The honesty is refreshing. And he's right, you know. Leithart is the biggest Reformed "heretic" there is, but for the fact that the word is meaningless in the hands of a visible body with no binding authority by its own admission and confession. The only reason he didn't get convicted--and I mean the only one--is that the relationship between that visible body and the church catholic (conceived of as fundamentally invisible) has never been established. He's the perfect Neo to The Matrix that is this whole Protestant paradigm. As long as he can say, "Prove it from the Bible that I'm wrong!" no court could chain him. Let me translate: "Prove it from the Bible (according to me) that I'm wrong!" Good luck with that.

Speaking of the Reformers, Dr. Clark said: "They accused Rome of becoming a sect because she, for the first time in the history of the church, in council, anathematized the holy gospel. In so doing, she cut herself off from the broad stream of the church universal (which is all catholic means)."

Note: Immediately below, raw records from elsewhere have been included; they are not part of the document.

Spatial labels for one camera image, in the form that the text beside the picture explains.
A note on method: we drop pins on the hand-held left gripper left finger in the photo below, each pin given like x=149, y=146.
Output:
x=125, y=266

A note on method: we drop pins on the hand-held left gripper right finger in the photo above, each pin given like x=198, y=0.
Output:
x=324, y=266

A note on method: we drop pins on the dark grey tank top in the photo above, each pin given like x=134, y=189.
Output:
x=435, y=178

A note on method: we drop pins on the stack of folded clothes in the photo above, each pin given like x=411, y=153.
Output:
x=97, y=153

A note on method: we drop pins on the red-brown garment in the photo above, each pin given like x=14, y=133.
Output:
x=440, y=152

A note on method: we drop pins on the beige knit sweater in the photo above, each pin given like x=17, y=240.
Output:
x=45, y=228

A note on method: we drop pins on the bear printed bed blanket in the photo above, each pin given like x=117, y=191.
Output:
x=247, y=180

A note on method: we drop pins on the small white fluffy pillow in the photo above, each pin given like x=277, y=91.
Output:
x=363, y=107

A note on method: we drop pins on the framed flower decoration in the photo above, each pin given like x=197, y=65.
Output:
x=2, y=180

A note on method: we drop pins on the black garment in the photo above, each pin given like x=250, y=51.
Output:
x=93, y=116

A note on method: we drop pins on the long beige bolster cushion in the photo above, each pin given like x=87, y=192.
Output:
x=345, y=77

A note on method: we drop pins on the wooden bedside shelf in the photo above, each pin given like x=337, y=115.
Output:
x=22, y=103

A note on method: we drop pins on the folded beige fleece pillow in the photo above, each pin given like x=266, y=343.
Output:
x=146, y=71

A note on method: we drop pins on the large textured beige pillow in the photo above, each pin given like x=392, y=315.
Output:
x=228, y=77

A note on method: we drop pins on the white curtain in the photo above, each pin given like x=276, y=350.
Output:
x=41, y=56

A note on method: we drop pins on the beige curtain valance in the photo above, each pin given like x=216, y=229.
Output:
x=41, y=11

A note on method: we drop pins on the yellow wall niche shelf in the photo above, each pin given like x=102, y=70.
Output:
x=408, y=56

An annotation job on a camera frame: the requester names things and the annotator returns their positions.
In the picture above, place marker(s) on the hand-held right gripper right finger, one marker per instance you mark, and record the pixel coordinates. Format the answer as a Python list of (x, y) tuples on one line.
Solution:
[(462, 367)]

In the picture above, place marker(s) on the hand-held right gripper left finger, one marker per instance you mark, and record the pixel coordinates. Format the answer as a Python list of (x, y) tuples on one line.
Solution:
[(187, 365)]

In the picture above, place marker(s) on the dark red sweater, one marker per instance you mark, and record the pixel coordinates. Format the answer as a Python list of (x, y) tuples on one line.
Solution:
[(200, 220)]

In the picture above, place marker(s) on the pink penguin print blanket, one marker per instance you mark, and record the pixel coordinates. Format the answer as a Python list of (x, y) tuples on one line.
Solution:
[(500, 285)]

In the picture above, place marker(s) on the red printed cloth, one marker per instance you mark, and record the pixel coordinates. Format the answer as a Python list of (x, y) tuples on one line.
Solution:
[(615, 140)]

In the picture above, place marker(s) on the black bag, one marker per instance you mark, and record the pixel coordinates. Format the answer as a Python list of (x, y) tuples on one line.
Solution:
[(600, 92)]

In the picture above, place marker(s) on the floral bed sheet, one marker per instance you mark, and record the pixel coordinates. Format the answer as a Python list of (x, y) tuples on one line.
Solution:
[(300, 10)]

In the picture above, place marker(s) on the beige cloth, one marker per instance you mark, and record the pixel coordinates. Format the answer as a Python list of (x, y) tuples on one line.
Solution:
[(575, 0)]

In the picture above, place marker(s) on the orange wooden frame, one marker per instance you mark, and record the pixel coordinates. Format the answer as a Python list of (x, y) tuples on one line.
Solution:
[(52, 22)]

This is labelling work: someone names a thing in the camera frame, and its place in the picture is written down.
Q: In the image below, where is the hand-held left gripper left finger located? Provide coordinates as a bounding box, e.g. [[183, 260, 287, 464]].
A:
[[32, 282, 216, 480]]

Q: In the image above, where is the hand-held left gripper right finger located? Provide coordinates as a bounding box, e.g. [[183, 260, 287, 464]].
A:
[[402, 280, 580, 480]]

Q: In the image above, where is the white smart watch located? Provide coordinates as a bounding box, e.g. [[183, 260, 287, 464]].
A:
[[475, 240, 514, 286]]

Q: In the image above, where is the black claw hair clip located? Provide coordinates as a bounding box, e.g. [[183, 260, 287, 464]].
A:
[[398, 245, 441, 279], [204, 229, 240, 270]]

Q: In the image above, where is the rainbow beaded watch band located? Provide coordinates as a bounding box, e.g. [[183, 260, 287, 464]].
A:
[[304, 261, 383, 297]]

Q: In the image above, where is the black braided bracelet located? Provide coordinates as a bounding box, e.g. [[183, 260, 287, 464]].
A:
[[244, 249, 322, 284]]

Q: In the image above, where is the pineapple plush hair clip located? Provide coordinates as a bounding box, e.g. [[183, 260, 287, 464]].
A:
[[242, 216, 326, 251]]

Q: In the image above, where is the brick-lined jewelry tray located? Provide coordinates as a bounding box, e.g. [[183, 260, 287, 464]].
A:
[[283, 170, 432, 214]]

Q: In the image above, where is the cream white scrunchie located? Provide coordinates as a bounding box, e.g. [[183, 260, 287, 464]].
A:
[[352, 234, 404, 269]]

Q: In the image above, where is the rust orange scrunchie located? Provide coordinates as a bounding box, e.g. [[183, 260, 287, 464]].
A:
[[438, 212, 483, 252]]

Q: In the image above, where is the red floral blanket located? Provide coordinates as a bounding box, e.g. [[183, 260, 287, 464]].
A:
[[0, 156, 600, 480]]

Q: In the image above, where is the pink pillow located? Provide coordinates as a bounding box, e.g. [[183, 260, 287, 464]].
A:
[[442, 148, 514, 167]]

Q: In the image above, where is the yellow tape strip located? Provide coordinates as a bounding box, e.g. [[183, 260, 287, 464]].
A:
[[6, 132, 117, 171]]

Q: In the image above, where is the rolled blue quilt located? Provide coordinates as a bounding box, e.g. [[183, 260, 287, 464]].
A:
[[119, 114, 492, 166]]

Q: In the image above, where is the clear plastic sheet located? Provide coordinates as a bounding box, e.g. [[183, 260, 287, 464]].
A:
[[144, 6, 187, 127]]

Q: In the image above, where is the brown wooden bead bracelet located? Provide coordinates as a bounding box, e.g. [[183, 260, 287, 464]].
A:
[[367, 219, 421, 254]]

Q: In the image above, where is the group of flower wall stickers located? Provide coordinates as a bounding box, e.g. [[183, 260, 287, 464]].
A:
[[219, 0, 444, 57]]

If I may, could not the Arians say the same thing after that Council? Couldn't anyone anywhere say this, having arrogated to themselves the right to define "Church" and "holy gospel"? Why I'm Catholic, in two sentences.
By the way, did he not read Origen's commentary on Romans? Doesn't seem like Trent's soteriology was terribly innovative. Hmmm.


Comments

Trent's soteriology wasn't innovative, it simply significantly narrowed the allowable options. I think I'd disagree on Leithart, too. We're good enough at prosecuting heretics; however, edge cases are always hard to deal with.
Jason said…
Exactly as Councils do.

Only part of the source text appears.